In Churning the Earth: the Making of Global India, economist Aseem Shrivastava and ecologist Ashish Kothari interrogate what is unarguably the question of greatest consequence for our times: does contemporary globalisation, as a “definitive prescription not just for a certain arrangement of economic affairs, but for a way of life”, offer solutions to the impoverishment of billions of people, and for unborn generations and non-human species?
This immensely significant and compelling book—one of the most important in recent years—maps painstakingly the political economy of both the socio-economic consequences and environmental impacts of the current growth path. The picture emerging from this densely argued treatise is bleak and harrowing—a picture of greed, inequality, suffering, and the reckless, irresponsible destruction of the planet’s resources.

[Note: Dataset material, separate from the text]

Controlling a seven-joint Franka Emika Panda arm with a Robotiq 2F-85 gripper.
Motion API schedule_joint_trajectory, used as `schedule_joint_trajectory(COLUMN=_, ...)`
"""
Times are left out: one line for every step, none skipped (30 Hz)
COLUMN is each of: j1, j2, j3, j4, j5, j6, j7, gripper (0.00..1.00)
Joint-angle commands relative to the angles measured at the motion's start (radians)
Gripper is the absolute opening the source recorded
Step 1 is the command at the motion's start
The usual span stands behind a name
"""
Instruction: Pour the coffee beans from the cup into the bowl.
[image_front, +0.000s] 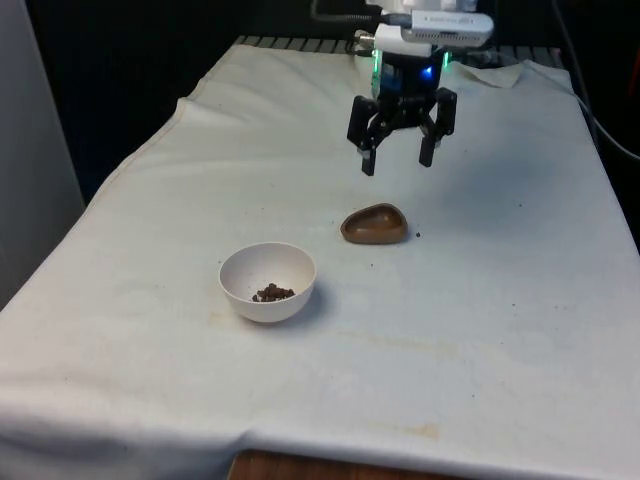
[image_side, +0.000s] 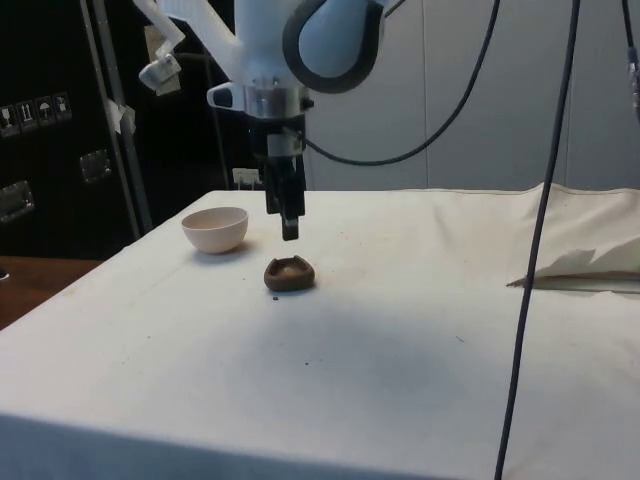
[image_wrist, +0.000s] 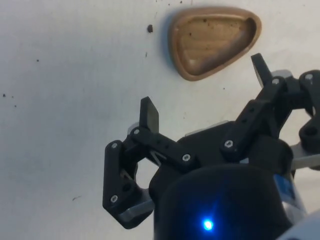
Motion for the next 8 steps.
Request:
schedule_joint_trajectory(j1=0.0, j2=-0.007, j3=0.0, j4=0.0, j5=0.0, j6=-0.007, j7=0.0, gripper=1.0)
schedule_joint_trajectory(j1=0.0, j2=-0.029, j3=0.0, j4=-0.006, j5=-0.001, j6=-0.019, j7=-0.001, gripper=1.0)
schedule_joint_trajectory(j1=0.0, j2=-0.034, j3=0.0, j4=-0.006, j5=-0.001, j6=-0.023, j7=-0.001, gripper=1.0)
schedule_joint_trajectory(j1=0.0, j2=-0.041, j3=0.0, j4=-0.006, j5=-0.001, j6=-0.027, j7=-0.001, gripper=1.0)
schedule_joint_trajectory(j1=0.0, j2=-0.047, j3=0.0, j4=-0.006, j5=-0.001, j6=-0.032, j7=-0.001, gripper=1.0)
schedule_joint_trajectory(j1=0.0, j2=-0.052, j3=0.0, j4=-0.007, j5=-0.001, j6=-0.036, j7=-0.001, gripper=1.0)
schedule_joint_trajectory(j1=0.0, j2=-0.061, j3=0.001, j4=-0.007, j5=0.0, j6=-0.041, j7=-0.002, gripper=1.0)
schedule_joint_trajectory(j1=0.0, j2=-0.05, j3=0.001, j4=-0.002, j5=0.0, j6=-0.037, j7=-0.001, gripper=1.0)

The authors worry also about the values at stake in the path of growth embraced by the Indian elite, of competiveness, aggression and covetousness, which have pushed other values—cooperation, compassion, integrity, frugality, simplicity, responsibility, equity and loyalty, to the background. They make no attempt to hide their indignation, but this never compromises their extraordinary scholarship and rigour and their magisterial mastery of facts. The tone is measured and reasoned, not shrill or accusatory, even as they demolish, one by one, almost all the claims of neo-liberal economists and planners.